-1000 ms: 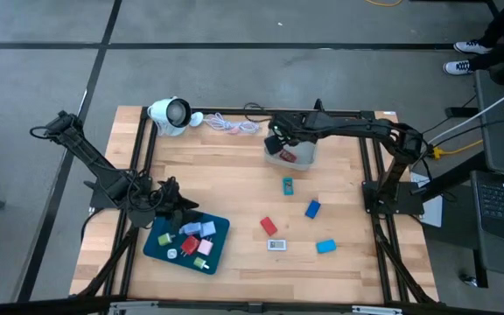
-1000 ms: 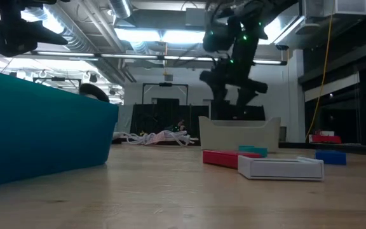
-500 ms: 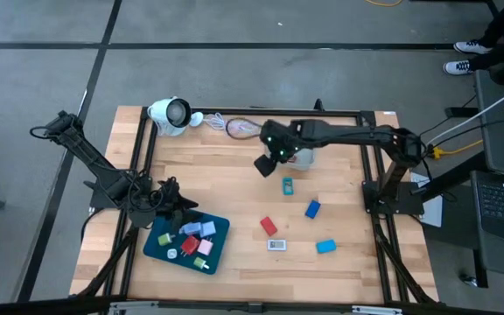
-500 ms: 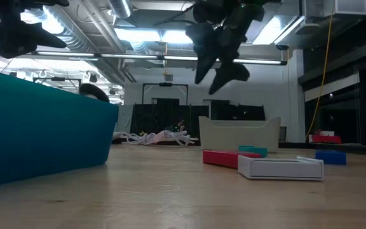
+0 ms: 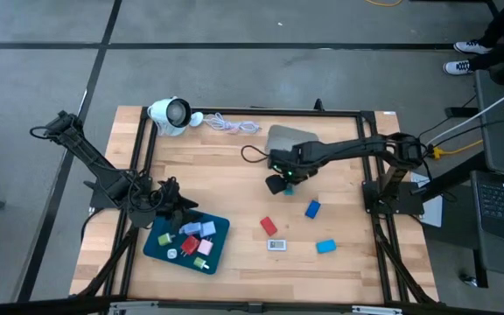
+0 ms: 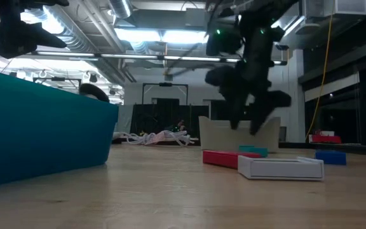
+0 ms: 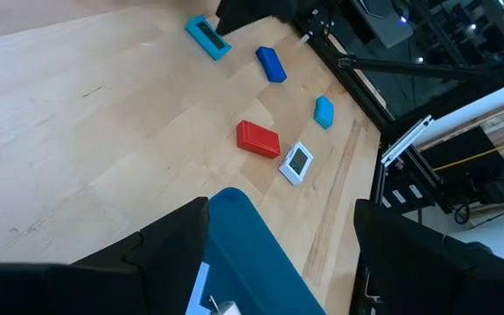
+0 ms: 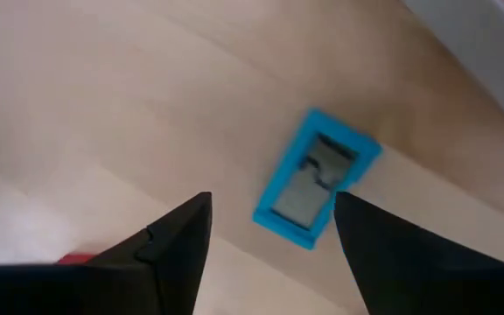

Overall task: Pick & Place Office items
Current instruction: Put the top red digital clock into the gray bin

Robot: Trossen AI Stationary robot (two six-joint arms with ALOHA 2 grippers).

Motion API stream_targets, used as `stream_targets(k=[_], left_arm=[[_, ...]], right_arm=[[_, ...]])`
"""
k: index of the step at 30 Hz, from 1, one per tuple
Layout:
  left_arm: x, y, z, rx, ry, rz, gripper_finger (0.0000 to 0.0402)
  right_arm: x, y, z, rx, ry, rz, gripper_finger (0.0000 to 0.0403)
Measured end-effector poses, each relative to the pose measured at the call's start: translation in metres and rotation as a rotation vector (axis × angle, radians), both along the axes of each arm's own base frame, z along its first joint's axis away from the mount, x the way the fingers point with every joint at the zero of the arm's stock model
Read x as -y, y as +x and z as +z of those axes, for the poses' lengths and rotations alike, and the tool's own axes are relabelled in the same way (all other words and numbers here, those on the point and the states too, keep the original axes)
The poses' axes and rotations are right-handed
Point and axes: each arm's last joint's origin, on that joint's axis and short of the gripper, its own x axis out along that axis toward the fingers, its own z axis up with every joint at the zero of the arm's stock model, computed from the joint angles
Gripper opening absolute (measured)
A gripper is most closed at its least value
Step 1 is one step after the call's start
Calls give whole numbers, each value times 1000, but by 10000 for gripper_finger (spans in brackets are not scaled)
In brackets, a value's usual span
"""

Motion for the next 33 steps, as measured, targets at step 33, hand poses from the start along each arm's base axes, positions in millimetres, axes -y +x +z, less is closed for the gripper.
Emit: stream_targets(k=[33], left_arm=[[1, 0, 0, -9, -21, -17, 281]], right_arm=[[1, -11, -30, -20, 20, -245, 245]])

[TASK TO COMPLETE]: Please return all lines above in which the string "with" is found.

[ANSWER TO THIS TASK]:
Robot: Trossen AI Stationary robot (two six-joint arms with ALOHA 2 grippers).
Measured end-effector poses, each relative to the pose measured at the call's start: translation in metres and rotation as a rotation vector (axis × angle, radians), both along the axes of each arm's own base frame, z along its first joint's axis away from the mount, x the way the fingers point with every joint at the zero of the arm's stock model
Point and axes: each arm's last joint's origin, on that joint's axis and short of the gripper, its own x axis out along that axis toward the fingers, its own z axis up with every joint at the zero of the arm's stock model, computed from the joint angles

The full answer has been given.